**Exercise details**
Restate exactly, please, each line of the listing from the one with "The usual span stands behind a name" to the last, including both.

**Stored data**

Start of Block

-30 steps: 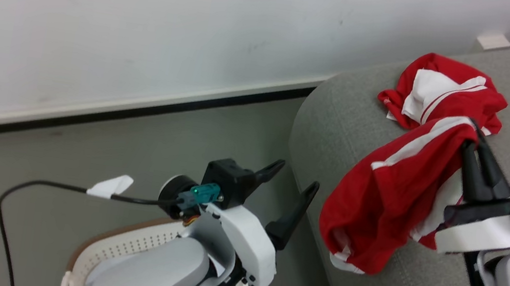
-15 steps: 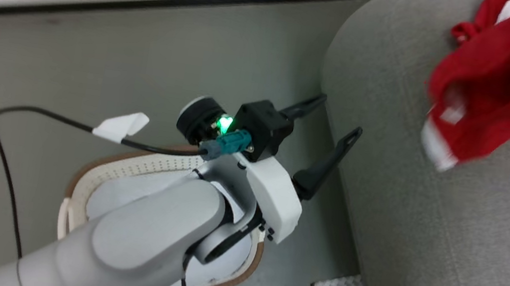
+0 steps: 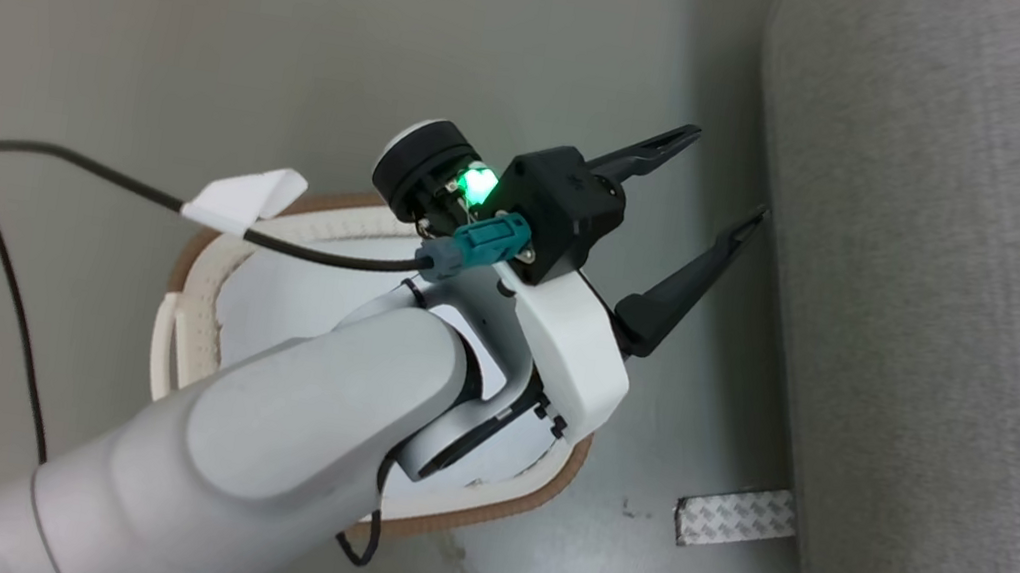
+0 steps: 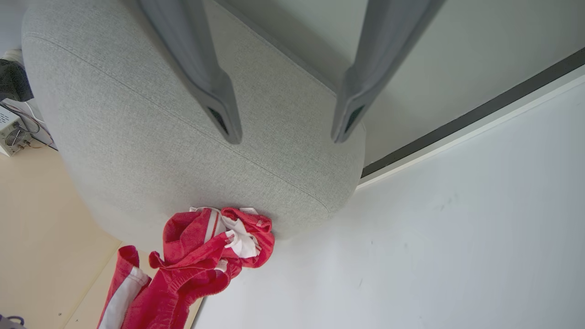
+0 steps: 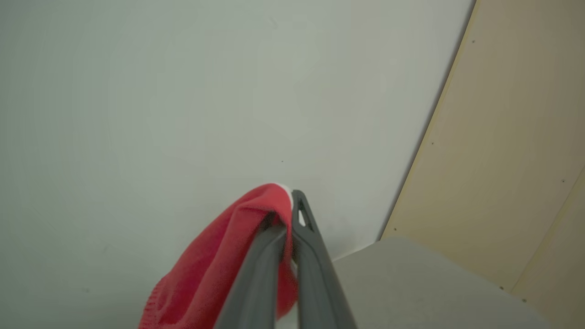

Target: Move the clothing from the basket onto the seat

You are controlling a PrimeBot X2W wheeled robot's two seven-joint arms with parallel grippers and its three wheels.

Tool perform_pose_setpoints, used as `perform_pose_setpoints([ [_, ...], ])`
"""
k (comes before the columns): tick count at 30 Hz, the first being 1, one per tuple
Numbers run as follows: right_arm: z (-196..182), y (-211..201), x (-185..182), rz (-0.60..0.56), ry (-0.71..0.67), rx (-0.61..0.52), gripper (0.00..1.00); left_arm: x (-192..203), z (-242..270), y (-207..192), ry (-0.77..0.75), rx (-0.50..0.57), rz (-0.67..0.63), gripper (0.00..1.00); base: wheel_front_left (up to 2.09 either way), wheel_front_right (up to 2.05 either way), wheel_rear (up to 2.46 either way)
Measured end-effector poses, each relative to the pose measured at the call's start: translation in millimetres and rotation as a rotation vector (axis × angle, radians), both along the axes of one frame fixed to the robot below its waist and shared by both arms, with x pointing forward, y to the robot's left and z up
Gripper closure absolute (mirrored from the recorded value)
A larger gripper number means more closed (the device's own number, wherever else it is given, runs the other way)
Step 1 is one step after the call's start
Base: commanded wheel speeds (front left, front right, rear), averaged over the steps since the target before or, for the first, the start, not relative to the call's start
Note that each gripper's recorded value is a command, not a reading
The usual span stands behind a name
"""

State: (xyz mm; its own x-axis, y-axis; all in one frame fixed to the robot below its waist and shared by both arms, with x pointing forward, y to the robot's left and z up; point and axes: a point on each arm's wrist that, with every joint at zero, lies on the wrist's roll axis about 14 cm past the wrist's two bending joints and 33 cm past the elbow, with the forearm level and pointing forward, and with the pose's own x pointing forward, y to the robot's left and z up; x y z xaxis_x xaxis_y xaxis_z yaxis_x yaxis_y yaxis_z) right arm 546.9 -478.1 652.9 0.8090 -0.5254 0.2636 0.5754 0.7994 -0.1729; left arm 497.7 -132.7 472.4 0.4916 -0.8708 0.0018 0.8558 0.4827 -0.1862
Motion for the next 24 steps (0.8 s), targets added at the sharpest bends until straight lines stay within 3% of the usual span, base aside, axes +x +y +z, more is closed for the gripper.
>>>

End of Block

**Task response**
The usual span stands behind a name
"""

State: (xyz mm; its own x-axis, y-axis; all in one frame fixed to the robot below its waist and shared by both arms, with x pointing forward, y to the robot's left and z up; point and axes: a point on each arm's wrist that, with every joint at zero, lies on the wrist's roll axis about 14 cm past the wrist's two bending joints and 33 cm past the elbow, with the forearm level and pointing forward, and with the pose's own x pointing forward, y to the robot's left and z up; x y z xaxis_x xaxis_y xaxis_z yaxis_x yaxis_y yaxis_z) right arm 546.9 -478.1 652.9 0.8090 -0.5254 0.2636 0.5754 0.7994 -0.1729; left arm 497.7 -132.7 472.4 0.4916 -0.8708 0.0018 0.8558 0.4827 -0.1862
Motion for the next 24 steps (0.8 s), targets added at the sharpest bends until straight lines stay within 3% of the usual span, base aside, axes +x +y +z, more is closed for the gripper.
>>>

There is no more to the exercise.